O leilão de blocos de petróleo realizado na última terça-feira (17) pela Agência Nacional do Petróleo, Gás Natural e Biocombustíveis (ANP) reacendeu críticas sobre a ausência de uma política estratégica para o setor e foi classificado por especialistas como uma derrota para o país no longo prazo. A rodada, que ocorreu sob o regime de concessão, resultou no arremate de 19 blocos na Bacia da Foz do Amazonas, área considerada uma das mais sensíveis do ponto de vista socioambiental.

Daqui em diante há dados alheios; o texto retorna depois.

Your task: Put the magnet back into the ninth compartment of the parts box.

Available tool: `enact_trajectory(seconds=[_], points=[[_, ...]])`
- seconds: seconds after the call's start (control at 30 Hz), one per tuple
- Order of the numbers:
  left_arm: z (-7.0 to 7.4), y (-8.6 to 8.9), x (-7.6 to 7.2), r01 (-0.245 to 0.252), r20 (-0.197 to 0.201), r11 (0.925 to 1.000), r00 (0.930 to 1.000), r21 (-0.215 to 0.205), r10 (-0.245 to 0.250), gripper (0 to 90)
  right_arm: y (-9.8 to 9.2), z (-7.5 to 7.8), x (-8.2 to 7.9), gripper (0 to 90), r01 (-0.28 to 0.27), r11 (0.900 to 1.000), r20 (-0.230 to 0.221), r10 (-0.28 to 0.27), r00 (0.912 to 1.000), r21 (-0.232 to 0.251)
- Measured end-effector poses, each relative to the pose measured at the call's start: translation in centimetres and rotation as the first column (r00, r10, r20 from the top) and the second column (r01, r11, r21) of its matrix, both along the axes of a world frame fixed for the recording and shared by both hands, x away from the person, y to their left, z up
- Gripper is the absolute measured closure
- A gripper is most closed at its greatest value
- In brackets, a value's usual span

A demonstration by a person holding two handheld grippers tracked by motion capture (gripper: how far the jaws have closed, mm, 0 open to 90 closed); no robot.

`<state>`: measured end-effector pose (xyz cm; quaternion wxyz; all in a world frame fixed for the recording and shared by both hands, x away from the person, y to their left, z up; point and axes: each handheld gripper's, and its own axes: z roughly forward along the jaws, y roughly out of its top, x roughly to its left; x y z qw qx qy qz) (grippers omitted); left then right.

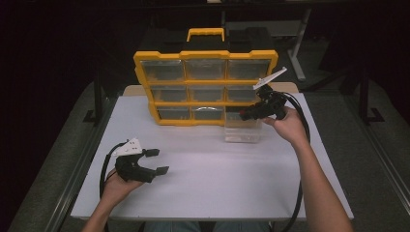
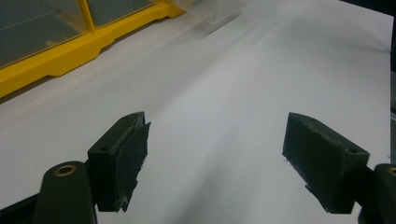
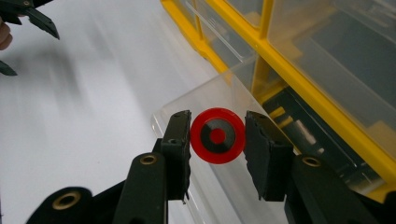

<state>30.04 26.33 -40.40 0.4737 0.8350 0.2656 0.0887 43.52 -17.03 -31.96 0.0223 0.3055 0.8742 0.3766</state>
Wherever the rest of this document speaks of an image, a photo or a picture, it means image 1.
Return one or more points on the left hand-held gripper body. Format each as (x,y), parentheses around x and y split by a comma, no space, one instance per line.
(132,172)

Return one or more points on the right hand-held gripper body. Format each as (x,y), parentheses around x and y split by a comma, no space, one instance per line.
(272,104)

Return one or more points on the clear plastic drawer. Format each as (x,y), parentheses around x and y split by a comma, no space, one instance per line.
(241,132)

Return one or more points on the yellow black organizer cabinet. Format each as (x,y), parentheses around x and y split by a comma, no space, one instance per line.
(206,103)

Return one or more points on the person's left hand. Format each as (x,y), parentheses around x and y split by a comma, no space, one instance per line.
(116,190)

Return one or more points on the person's right hand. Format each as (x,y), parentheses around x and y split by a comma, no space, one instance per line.
(290,127)

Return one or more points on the grid of clear drawers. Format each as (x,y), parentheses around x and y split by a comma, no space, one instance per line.
(204,69)

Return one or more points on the black metal stand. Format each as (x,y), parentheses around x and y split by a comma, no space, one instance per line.
(365,96)
(97,96)

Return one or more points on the white metal desk frame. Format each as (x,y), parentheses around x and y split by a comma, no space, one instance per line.
(298,51)

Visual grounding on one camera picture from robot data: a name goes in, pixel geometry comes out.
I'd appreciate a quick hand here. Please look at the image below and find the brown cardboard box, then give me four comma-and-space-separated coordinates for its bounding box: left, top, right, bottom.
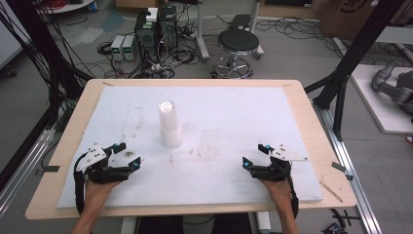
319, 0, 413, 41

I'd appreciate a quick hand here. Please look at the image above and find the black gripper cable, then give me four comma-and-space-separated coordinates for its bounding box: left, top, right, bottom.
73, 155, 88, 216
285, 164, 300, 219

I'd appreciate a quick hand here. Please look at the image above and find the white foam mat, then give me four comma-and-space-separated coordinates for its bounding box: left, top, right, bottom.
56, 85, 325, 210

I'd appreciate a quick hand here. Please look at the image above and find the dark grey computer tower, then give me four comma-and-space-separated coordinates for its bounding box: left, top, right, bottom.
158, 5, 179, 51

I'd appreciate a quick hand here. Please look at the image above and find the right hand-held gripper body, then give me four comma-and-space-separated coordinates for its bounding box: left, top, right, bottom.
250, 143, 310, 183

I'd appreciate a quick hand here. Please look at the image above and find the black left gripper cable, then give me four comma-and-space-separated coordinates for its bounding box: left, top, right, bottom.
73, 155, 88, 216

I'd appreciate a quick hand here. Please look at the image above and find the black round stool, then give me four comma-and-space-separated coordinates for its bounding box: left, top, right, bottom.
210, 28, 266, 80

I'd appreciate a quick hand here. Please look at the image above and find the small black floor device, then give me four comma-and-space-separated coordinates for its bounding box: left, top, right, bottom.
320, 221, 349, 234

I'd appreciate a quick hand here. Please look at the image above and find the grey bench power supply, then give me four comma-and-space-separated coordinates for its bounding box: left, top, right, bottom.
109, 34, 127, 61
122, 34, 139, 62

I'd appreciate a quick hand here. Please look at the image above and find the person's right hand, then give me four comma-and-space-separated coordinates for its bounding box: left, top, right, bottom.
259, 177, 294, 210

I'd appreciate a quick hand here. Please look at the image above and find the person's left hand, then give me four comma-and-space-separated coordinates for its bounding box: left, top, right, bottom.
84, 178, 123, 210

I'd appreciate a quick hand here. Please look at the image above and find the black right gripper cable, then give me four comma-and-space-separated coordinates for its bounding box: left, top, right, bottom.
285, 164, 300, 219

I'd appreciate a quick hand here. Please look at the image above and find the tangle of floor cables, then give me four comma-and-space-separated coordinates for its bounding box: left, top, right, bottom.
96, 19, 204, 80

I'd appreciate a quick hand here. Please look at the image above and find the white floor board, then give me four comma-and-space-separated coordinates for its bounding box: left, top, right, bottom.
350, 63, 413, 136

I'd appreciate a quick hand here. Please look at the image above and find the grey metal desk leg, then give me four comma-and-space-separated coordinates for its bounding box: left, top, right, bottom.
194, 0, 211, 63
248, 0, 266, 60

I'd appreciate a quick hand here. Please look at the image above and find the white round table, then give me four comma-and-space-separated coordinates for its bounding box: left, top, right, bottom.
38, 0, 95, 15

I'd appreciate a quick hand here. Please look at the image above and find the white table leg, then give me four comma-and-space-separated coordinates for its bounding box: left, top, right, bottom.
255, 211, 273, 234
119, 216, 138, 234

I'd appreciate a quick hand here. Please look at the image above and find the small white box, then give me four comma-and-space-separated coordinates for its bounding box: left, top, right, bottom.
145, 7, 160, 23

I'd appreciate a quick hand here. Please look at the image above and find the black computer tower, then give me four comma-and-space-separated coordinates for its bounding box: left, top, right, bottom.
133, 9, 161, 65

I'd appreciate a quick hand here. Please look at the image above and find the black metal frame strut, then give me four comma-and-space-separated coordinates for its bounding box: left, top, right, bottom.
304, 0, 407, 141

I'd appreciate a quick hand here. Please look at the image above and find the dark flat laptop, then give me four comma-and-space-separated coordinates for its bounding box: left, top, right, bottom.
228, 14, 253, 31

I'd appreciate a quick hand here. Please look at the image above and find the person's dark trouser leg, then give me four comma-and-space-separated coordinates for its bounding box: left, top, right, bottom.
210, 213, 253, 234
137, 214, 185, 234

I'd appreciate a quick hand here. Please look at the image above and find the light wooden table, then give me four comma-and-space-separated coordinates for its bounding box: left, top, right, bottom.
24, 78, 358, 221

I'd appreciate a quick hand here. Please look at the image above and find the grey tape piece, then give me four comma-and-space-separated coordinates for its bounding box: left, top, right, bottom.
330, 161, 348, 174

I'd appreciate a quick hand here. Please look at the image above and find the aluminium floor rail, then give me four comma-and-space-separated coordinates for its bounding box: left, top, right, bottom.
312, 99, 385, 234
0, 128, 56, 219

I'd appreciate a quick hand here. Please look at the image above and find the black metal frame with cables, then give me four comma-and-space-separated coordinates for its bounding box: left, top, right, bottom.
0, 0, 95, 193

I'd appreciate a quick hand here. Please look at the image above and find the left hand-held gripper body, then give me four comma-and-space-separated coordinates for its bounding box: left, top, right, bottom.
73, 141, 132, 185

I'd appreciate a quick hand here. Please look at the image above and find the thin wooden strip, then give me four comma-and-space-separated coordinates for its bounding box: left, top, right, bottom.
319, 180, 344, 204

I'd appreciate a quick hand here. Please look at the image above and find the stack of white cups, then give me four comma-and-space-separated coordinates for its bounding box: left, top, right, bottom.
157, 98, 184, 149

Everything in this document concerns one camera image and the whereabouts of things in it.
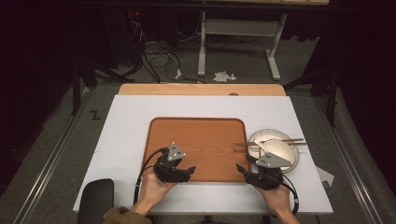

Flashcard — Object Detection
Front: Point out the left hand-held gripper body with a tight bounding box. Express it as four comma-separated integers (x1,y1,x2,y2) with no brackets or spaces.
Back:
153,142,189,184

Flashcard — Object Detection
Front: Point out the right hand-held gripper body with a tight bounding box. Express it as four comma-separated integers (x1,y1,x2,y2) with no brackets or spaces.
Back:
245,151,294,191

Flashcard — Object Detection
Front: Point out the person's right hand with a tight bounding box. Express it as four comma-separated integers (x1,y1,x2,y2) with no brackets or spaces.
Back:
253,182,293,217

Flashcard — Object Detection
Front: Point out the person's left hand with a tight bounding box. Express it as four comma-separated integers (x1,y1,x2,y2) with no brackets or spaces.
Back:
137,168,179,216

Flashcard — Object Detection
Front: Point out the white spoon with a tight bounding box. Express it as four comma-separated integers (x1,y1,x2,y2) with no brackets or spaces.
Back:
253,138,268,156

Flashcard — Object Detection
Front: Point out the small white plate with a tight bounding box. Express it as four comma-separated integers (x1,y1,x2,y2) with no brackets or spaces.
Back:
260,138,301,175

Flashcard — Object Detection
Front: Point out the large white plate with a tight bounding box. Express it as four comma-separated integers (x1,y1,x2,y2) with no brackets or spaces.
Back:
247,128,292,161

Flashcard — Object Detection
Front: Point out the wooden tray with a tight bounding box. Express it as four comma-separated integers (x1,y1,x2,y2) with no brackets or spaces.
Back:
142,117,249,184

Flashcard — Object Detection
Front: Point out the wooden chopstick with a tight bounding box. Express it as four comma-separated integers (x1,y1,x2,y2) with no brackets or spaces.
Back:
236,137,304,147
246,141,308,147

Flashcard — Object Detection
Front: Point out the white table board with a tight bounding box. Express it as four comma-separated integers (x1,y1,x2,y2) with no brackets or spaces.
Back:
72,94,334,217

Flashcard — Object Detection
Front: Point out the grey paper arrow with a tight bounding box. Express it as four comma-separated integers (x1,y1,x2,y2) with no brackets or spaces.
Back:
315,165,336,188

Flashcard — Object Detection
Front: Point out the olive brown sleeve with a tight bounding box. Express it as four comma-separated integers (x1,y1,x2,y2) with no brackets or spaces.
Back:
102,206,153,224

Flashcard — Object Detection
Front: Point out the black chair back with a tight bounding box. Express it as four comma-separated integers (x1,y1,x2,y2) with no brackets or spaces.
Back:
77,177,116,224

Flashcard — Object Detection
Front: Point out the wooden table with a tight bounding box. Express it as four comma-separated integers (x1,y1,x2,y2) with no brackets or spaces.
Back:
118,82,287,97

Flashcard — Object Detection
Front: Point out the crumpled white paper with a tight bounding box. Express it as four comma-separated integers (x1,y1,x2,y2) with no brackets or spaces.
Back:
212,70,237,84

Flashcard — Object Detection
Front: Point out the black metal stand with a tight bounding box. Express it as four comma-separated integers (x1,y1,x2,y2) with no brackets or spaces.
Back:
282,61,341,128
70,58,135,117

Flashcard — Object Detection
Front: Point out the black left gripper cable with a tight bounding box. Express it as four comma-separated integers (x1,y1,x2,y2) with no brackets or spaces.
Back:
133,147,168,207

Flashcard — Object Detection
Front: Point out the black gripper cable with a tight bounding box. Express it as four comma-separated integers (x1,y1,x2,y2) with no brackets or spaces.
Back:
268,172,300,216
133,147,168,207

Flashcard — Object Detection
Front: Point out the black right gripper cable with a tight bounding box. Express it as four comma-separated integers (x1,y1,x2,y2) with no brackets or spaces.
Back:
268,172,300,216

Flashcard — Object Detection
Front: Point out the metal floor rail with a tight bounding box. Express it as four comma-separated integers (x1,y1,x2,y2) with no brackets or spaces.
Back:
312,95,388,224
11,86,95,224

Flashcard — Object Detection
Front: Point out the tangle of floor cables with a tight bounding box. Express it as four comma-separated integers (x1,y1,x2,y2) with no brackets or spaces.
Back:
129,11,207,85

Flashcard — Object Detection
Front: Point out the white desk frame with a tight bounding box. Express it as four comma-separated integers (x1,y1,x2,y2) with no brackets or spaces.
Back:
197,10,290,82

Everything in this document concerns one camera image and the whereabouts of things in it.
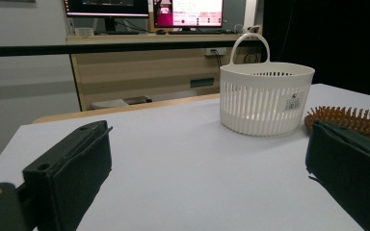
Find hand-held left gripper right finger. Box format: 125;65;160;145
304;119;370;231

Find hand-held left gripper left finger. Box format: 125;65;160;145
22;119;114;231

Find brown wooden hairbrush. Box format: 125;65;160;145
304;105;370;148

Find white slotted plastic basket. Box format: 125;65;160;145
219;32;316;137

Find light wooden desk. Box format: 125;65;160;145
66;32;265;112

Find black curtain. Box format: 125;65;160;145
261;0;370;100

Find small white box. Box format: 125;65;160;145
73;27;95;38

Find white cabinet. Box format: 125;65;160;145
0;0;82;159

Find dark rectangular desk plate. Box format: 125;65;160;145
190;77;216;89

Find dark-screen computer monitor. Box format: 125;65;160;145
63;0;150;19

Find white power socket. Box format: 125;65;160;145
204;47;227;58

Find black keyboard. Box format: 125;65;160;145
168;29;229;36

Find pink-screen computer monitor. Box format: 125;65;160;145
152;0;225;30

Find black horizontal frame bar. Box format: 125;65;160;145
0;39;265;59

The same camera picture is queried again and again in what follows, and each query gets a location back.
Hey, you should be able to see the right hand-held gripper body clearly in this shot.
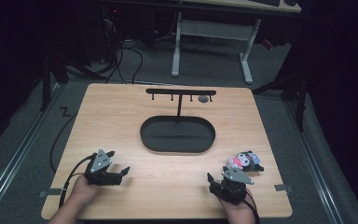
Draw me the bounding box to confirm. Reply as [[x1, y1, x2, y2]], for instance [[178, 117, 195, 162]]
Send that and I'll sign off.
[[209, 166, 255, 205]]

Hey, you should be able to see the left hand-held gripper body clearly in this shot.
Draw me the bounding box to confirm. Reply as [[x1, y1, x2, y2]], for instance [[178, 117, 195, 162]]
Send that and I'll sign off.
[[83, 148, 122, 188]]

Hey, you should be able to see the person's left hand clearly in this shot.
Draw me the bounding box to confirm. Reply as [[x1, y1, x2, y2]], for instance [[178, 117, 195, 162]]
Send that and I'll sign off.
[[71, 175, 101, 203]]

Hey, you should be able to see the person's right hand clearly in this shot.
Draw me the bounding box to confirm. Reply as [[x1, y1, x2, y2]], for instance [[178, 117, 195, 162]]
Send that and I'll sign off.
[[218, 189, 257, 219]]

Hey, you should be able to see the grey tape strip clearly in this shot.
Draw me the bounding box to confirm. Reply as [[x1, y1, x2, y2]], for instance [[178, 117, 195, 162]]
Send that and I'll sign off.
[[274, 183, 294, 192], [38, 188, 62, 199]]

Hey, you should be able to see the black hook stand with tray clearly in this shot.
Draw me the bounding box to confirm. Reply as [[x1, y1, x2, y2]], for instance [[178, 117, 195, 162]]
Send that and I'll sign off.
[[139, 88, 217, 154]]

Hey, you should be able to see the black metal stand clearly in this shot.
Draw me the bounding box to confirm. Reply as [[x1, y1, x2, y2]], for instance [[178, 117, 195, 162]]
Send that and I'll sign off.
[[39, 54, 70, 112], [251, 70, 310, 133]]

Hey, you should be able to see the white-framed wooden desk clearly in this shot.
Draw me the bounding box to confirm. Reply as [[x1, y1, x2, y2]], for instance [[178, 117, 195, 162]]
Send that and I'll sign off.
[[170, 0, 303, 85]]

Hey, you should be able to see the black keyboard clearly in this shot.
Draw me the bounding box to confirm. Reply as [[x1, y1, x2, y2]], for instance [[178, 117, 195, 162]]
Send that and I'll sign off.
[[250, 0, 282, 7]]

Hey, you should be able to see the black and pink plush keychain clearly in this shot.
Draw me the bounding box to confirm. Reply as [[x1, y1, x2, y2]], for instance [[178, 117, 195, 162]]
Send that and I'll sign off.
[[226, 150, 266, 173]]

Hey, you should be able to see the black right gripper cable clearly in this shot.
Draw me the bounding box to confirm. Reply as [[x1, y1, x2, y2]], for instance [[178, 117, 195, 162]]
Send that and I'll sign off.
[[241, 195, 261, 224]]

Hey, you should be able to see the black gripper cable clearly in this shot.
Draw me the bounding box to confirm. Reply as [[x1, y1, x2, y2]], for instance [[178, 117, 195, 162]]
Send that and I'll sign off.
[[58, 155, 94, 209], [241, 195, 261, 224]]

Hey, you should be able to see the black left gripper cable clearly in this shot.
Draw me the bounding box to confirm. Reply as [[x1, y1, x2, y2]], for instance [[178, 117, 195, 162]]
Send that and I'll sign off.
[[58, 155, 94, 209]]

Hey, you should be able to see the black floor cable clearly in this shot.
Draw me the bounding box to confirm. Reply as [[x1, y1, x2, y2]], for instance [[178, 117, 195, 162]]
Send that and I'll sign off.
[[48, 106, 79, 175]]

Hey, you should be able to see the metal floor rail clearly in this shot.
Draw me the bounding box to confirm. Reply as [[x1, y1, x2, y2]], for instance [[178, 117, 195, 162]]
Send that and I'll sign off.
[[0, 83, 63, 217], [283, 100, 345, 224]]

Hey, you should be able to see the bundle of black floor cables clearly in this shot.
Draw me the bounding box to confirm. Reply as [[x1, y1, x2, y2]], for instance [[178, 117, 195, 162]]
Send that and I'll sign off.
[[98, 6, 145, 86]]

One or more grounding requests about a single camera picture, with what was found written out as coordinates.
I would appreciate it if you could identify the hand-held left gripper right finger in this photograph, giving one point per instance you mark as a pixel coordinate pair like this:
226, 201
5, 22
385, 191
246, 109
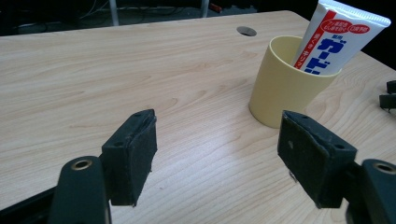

O governo arrecadou R$ 844 milhões em bônus de assinatura – pagamento para explorar a área – , valor considerado modesto diante da dimensão e da importância das áreas envolvidas. Para Mahatma Ramos, diretor técnico do Instituto de Estudos Estratégicos de Petróleo, Gás Natural e Biocombustíveis (Ineep), o leilão “atropelou o debate público” e compromete o controle do Estado sobre uma região estratégica.
“A Margem Equatorial deveria ser tratada como o pré-sal: com planejamento, debate público e sob regime de partilha. Colocá-la sob concessão, como fez a ANP, é abrir mão da soberania e da capacidade de definir o destino dessa riqueza”, afirmou Ramos.
O especialista destaca que a Foz do Amazonas, por seu potencial, poderia ser explorada de forma planejada, sob um modelo que priorize os interesses públicos. Segundo ele, a condução do leilão sinaliza uma escolha por atender os interesses da indústria privada em detrimento do país.
Para especialistas e movimentos populares, o leilão escancarou a inexistência de um plano nacional para a Margem Equatorial, considerada a nova fronteira petrolífera do país. A ausência de diretrizes ambientais, industriais e econômicas específicas para a região preocupa pesquisadores, que alertam para os impactos de longo prazo.
“O maior problema foi leiloar blocos da Foz do Amazonas sem nenhuma política mais ampla da União, como foi feito com o pré-sal à época”, avalia Eric Gil Dantas, pesquisador do Instituto Brasileiro de Estudos Políticos e Sociais (Ibeps) e do Observatório Social do Petróleo. “Com a invasão de empresas estrangeiras e privadas, perdemos totalmente o controle.”
Segundo Dantas, as companhias estrangeiras operam exclusivamente voltadas para a exportação, sem contribuir com o parque de refino nacional. “Essas petrolíferas produzem petróleo que não serve para a industrialização do país. Esse papel é, praticamente, exclusivo da Petrobras, que vem tentando expandir sua capacidade de refino.”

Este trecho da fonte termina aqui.